Information for Newcomers
Provincial credential assessment services assess academic credentials for a fee. Contact a regulatory body or other organization to determine if you need an assessment before spending money on one that is not required or recognized.
The assessment will tell you how your education compares with educational standards in the province or territory where you are planning to settle can help you in your job search.

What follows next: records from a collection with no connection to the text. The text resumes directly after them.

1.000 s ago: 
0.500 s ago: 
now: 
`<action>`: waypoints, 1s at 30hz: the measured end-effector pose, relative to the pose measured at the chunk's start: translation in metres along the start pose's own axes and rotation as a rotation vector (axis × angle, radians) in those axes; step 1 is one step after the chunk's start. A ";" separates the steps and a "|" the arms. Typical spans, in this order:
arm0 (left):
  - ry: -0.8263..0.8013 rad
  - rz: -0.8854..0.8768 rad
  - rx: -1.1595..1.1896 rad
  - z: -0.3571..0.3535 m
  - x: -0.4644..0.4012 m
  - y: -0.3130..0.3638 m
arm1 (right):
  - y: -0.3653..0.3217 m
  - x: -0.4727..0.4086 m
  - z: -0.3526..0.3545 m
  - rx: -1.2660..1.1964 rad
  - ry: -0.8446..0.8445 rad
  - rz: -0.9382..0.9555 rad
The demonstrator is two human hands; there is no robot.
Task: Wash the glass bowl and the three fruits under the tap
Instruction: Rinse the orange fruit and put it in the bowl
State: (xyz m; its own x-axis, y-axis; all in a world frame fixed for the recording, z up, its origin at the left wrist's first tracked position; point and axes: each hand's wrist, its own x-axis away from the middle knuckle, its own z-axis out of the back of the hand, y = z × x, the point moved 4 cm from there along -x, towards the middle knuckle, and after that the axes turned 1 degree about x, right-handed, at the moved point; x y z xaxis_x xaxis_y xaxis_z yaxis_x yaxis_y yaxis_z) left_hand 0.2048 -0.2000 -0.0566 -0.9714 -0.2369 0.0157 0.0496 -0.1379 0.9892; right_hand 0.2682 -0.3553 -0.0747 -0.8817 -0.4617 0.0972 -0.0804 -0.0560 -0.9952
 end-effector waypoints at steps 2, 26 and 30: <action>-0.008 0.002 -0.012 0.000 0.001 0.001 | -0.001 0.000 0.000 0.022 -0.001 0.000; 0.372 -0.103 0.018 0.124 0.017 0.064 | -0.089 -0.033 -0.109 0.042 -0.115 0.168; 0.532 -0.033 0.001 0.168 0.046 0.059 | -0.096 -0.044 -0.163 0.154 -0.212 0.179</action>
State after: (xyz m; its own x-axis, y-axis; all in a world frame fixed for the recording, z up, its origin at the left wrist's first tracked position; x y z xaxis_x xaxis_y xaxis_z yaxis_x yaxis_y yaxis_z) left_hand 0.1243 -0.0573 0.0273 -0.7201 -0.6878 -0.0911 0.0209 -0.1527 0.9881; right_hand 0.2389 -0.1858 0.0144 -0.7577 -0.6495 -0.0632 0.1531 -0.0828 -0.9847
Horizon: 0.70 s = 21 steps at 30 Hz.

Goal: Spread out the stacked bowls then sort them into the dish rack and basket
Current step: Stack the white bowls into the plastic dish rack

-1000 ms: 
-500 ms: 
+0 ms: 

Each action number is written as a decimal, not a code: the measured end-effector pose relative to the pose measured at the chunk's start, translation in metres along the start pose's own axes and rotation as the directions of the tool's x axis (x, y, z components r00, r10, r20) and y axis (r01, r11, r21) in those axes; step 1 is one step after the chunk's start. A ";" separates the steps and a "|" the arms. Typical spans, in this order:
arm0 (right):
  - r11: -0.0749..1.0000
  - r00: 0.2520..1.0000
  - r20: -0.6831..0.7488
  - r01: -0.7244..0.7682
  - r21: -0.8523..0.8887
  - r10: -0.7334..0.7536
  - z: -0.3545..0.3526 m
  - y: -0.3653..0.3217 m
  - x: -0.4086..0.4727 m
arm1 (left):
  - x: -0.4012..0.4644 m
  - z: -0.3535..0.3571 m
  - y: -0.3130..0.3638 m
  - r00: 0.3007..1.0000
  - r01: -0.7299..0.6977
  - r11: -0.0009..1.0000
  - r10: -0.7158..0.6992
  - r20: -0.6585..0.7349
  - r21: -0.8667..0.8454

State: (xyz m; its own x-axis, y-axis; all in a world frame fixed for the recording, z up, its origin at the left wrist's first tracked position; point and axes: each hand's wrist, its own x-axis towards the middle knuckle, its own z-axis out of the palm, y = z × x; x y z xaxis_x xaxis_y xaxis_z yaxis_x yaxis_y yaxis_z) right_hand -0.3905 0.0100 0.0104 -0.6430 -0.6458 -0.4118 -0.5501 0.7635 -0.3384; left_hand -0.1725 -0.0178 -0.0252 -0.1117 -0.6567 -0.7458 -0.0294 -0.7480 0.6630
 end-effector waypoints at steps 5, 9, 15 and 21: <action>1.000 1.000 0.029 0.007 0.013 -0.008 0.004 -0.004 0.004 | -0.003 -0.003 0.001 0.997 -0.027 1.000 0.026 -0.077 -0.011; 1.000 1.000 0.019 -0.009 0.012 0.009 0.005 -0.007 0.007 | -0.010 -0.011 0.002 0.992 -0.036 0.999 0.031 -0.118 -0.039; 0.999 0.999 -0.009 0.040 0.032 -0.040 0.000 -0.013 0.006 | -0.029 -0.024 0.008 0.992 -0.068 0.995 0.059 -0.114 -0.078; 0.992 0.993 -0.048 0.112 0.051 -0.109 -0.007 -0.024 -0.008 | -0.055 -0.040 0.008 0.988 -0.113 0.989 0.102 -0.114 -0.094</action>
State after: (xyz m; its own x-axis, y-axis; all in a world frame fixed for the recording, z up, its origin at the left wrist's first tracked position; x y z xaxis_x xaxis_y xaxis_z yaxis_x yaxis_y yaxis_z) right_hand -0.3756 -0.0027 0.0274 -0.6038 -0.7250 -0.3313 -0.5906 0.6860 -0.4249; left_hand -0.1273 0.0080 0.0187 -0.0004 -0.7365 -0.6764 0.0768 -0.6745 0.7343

- British Columbia - International Credential Evaluation Service (ICES)
- Alberta - International Qualifications Assessment Service (IQAS)
- Saskatchewan - International Qualifications Assessment Service The Government of Saskatchewan provides this service through an interprovincial agreement with the Government of Alberta.
- Manitoba - Academic Credentials Assessment Service – Manitoba (ACAS)
- Québec - Service des évaluations comparatives d’études (SECE)
- Northwest Territories - International Qualifications Assessment Service (IQAS). The Government of the Northwest Territories provides this service through an interprovincial agreement with the Government of Alberta.